Set down exactly the lines below, starting at the one that contains "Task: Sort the" and ending at the one that contains "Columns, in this", with both of those lines included and nothing else.

Data records:
++++++++++

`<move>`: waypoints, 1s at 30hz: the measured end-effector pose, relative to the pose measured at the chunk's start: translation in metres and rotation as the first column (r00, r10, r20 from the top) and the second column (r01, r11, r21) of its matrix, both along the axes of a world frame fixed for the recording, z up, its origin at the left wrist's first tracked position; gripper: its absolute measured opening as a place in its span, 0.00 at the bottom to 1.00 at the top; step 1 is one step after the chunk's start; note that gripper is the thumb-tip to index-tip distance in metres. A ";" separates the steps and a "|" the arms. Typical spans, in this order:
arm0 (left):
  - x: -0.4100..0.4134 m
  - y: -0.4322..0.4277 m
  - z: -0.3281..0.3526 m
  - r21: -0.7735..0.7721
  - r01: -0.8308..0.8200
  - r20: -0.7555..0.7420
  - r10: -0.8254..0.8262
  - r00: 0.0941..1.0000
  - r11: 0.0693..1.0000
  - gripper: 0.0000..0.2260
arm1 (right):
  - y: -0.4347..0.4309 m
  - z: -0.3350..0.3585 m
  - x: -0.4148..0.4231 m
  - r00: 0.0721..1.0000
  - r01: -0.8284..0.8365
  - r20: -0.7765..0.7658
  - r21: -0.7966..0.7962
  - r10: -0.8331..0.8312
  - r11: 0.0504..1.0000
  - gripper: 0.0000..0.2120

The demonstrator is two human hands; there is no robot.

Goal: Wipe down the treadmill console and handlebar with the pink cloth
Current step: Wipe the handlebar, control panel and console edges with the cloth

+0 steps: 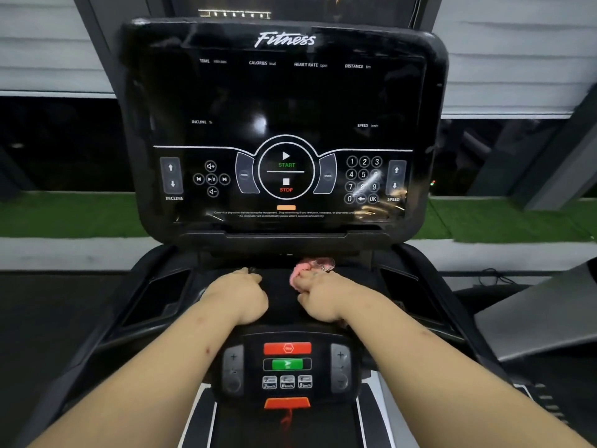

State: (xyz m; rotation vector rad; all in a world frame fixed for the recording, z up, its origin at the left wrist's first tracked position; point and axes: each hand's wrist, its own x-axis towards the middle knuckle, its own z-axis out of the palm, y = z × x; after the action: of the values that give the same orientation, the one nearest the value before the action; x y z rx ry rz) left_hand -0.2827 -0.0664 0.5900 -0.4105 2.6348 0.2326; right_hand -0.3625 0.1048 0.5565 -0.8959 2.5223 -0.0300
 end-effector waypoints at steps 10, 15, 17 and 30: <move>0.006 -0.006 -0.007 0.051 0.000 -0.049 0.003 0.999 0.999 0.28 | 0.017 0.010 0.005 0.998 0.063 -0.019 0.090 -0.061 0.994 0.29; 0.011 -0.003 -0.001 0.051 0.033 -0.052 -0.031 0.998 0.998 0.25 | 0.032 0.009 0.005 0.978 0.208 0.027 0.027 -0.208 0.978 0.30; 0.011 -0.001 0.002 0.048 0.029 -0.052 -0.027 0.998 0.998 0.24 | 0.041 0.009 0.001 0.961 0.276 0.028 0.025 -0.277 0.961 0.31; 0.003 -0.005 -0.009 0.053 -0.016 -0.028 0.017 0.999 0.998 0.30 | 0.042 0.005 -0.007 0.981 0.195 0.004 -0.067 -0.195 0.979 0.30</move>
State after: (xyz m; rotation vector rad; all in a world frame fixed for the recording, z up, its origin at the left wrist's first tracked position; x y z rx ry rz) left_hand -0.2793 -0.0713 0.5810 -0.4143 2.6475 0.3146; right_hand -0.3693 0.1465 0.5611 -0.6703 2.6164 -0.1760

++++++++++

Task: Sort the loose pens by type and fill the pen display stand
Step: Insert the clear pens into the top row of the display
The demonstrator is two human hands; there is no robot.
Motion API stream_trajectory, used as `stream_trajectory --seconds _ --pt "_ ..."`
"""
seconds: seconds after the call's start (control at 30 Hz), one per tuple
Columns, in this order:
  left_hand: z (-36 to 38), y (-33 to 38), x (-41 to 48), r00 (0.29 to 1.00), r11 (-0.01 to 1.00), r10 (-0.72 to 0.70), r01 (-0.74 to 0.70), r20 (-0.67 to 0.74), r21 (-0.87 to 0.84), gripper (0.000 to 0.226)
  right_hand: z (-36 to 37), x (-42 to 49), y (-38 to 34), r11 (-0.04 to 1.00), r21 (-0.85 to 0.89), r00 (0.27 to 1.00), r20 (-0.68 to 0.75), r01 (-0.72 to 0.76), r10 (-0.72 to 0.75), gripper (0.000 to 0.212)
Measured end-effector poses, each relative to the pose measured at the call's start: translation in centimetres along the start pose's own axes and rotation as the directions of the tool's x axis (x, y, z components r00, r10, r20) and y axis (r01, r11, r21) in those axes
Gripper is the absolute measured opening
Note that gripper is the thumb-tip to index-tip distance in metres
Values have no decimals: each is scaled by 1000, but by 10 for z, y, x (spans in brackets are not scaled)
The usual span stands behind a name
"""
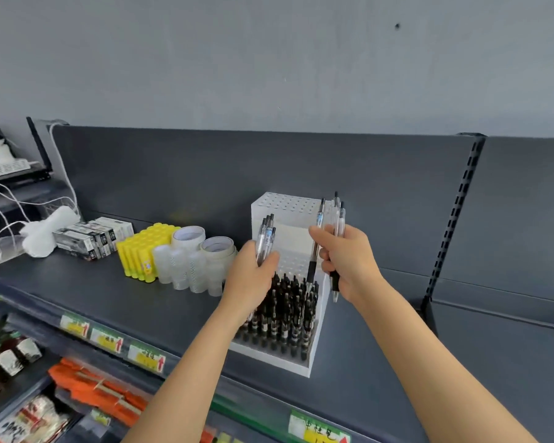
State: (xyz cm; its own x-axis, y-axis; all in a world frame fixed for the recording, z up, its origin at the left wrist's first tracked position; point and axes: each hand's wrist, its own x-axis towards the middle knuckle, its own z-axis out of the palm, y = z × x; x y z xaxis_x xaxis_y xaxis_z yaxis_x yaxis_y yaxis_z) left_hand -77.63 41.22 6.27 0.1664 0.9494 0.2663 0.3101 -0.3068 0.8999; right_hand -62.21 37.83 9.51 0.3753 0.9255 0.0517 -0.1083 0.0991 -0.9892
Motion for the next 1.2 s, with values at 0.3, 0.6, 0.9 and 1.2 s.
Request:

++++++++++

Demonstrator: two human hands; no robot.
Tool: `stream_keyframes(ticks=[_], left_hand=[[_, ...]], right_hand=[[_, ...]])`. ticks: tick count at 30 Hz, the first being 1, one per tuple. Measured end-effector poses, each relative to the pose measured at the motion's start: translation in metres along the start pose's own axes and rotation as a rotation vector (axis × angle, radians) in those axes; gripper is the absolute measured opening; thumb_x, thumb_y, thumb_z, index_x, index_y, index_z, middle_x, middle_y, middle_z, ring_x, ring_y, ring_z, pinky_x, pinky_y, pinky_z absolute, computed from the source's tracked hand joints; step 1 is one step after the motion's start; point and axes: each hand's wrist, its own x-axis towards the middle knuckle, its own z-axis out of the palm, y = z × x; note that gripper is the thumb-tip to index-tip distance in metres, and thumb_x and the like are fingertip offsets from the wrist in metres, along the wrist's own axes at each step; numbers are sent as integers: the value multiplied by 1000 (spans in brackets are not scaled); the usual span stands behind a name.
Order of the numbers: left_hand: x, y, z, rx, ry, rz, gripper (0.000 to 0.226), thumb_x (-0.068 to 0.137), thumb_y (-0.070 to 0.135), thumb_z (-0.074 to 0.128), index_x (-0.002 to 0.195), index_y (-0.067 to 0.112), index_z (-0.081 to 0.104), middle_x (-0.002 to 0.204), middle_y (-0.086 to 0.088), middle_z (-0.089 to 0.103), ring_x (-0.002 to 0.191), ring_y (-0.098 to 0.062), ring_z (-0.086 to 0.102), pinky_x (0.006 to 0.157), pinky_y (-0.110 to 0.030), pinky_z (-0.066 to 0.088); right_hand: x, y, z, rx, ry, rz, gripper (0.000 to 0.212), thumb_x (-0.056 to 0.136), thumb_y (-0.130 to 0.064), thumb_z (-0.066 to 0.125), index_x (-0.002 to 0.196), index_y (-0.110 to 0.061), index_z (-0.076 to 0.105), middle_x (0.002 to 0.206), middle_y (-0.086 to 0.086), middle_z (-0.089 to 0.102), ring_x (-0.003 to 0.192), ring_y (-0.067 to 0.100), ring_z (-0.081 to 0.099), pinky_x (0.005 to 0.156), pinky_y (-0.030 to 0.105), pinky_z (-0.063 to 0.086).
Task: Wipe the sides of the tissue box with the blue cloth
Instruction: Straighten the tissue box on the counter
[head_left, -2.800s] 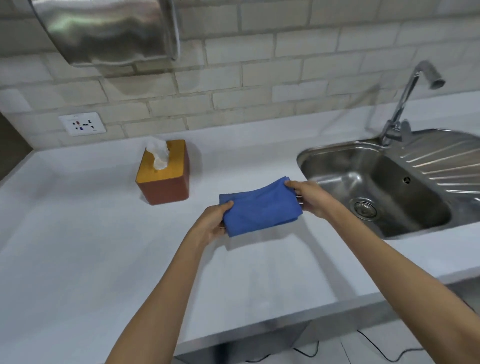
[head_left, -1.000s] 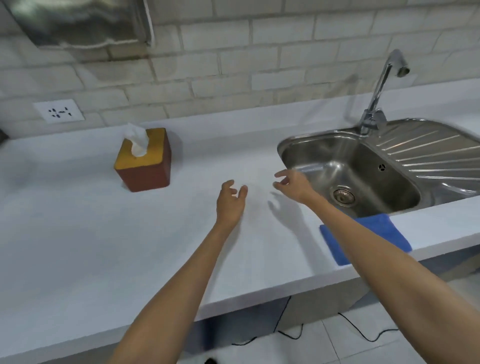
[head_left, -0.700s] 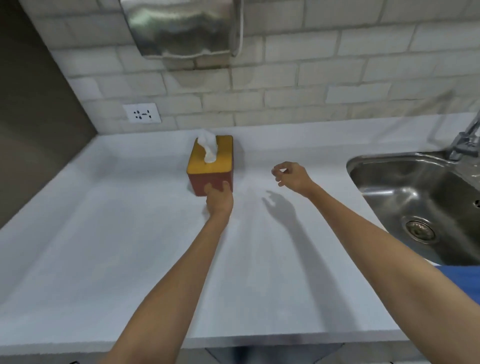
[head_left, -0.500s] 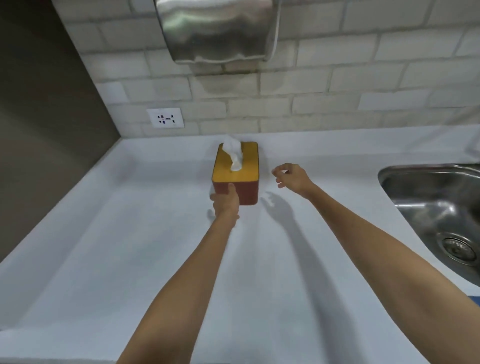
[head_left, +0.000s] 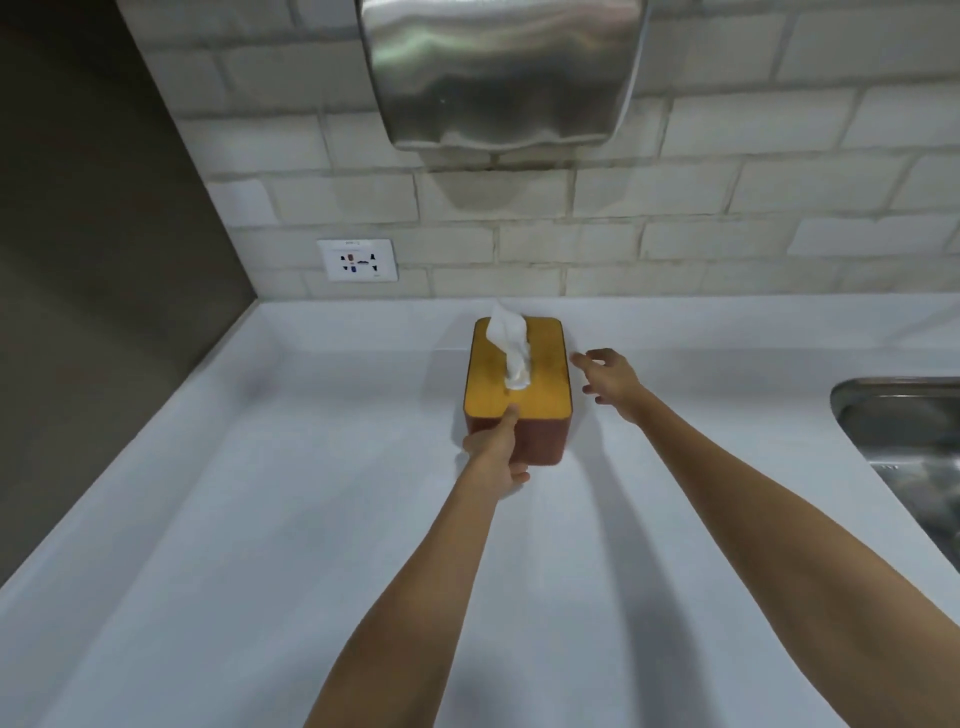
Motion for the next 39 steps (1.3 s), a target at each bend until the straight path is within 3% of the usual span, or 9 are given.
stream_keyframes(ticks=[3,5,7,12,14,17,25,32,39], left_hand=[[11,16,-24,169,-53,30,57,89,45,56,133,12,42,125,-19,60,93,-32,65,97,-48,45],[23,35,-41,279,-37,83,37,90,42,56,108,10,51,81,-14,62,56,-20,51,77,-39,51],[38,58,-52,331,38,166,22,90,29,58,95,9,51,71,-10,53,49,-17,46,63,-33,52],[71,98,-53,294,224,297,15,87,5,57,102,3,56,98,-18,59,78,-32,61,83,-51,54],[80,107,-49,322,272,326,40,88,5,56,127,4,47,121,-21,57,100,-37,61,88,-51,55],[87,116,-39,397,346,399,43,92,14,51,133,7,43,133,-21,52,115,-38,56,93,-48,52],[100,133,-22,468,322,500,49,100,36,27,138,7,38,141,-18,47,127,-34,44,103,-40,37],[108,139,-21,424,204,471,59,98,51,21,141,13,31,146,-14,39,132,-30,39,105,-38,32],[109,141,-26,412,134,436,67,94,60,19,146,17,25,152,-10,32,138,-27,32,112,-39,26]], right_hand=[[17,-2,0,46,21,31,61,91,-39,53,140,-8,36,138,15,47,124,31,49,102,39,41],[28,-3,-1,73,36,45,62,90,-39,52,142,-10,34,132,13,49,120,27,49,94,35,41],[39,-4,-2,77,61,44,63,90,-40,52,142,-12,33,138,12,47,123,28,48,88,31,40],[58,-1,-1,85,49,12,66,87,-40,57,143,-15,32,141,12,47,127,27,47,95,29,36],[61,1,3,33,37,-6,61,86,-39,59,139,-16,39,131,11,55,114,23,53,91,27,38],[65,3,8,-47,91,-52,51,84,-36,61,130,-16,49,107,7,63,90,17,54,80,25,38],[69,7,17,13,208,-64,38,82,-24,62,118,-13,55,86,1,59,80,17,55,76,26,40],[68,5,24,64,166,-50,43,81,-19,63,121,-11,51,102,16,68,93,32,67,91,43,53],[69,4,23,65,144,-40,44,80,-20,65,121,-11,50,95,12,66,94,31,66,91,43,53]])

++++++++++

**OUTPUT OF THE EXERCISE:**
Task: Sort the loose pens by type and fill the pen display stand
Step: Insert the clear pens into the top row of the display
The demonstrator is two human hands; there is no robot.
Motion API stream_trajectory, used as `stream_trajectory --seconds _ --pt "_ ..."`
"""
seconds: seconds after the call's start (control at 30 Hz), one per tuple
Columns, in this order:

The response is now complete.